La casa de los muertos

Press close, bare-bosom’d night - press close
magnetic nourishing night
Walt Whitman

Ya no se respetan
ni los lavabos de caballeros. El problema
no es bajar sorteando
cadáveres; al fin y al cabo, vas pensando
en LAS BODAS DE FÍGARO, en Nabokov, en Roma.
Pero es, sinceramente, complicado
orinar mientras oyes
los jadeos, suspiros -“¡Sigue!¡Sigue!”-
de uno de estos imbéciles
y contemplas el espectáculo sublime
de una cabellera rubia de adolescente hundida
en el vientre de unos jeans sucios,
despatarrados sobre un water.
También hay que llevar cuidado de pincharse
con alguna jeringuilla o resbalar
en algún vómito, o incluso
más personales secreciones. Pero
si va bien todo, y vuelves
a la barra, como
perteneces
a otro mundo, y te basta, es suficiente
para estar aún seguro
de las tres o cuatro cosas que hay que estarlo,
entonces puedes contemplar
la ruina de esta sociedad
sin que te duela demasiado, es
más,
en muchas ocasiones,
con desprecio, como quien va por una calle
y aparta de un puntapié el cadáver de una rata. Tampoco has
salido
esta noche
para ver un Velázquez, o hablar con Borges, sino
a tomar una copa, ese no cortar el último hilo
con lo que pasa.

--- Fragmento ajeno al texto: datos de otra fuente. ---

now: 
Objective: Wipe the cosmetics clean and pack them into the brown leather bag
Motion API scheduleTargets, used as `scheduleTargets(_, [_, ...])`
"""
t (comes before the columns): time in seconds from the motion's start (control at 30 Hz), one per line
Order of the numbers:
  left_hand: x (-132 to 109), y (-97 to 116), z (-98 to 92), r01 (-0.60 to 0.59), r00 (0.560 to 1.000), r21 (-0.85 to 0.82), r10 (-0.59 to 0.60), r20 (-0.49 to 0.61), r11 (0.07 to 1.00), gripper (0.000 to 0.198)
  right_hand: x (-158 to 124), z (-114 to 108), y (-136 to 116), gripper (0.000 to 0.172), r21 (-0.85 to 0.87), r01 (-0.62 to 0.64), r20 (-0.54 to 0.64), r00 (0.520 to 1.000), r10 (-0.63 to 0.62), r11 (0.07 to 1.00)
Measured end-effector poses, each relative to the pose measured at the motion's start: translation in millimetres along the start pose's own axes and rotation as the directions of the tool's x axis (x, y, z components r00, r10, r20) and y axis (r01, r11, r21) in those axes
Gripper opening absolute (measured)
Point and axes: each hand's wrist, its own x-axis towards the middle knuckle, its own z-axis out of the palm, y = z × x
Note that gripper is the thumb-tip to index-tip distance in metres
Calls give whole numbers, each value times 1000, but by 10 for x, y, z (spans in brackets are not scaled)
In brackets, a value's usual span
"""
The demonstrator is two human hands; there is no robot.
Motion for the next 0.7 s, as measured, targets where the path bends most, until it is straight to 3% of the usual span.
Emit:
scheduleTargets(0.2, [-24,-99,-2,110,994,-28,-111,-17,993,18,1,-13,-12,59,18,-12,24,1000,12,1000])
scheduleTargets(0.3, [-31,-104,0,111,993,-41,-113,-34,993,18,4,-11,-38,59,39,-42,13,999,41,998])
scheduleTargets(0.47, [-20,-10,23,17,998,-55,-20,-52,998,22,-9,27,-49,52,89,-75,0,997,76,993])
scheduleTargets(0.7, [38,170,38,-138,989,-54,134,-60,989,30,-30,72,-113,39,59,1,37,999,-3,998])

Así
que pides otro vodka, miras
los cuerpos que se agitan espasmódicos
en una pista, te detienes
considerando ropas, maquillajes, algo
que hay en los rostros posteriores
a 1980. A veces,
si hay suerte, una
adolescente siente curiosidad
por una experiencia rara con alguien de una especie en
[extinción,
y como suele ser preciosa, te permite
usar su belleza, que acompañada por tus mitos
y obsesiones y un notable
refinamiento cultural,
aunque el trato (por mucho que le eches)
no puede ser intenso, memorable, al menos
sirve para comprobar una vez más
que no hay dos coños iguales.
De todas formas, lo normal
es aburrirse, maldecir
lo que te haya llevado a pisar ese sitio,
incluida esa joven, y que estés
deseando irte, regresar
a tu cubil, tumbarte solo en la alta noche
y mientras escuchas fumando una vieja canción de Billie Holiday
o a Trixie Smith con Buster Bailey y Armstrong,
o a la Callas, o a Bach,
que cómo entran a esa hora, Dios,
mientras contemplas tu memoria
y es como si rozaras
la yema de tu dedo por su cicatriz,
y bebes lentamente, y entras
en esa lucidez alcohólica. . .
. . . Bueno, bien, como decía
el problema es orinar
en paz, y para eso hay que concentrarse
en el agujero de la porcelana, no permitir
que ruido alguno te interrumpa,
mover tu mano con delicadeza dirigiendo el chorro
de forma que hasta dibuje palabras
y hasta, si has bebido mucho, un verso
- Fate’s hidden ends eyes cannont see,
de Fletcher, por ejemplo, va bien-.
Luego, de nuevo, sortear
coitos de zombis, zombis
a solas, líquidos pegajosos, miradas muertas, y
regresar a la barra, hacerse oír
por el mandril que sirve las bebidas,
beber tres, cuatro
copas
más, hasta que empiezas a sentirte blindado.
Entonces sales a la calle,
los neumáticos de los coches hacen un ruidosobre el asfalto mojado que
te emociona, y, ah, cómo brilla
la noche, el fondo de la noche,
como Rilke decía
que en las serpientes el veneno brilla.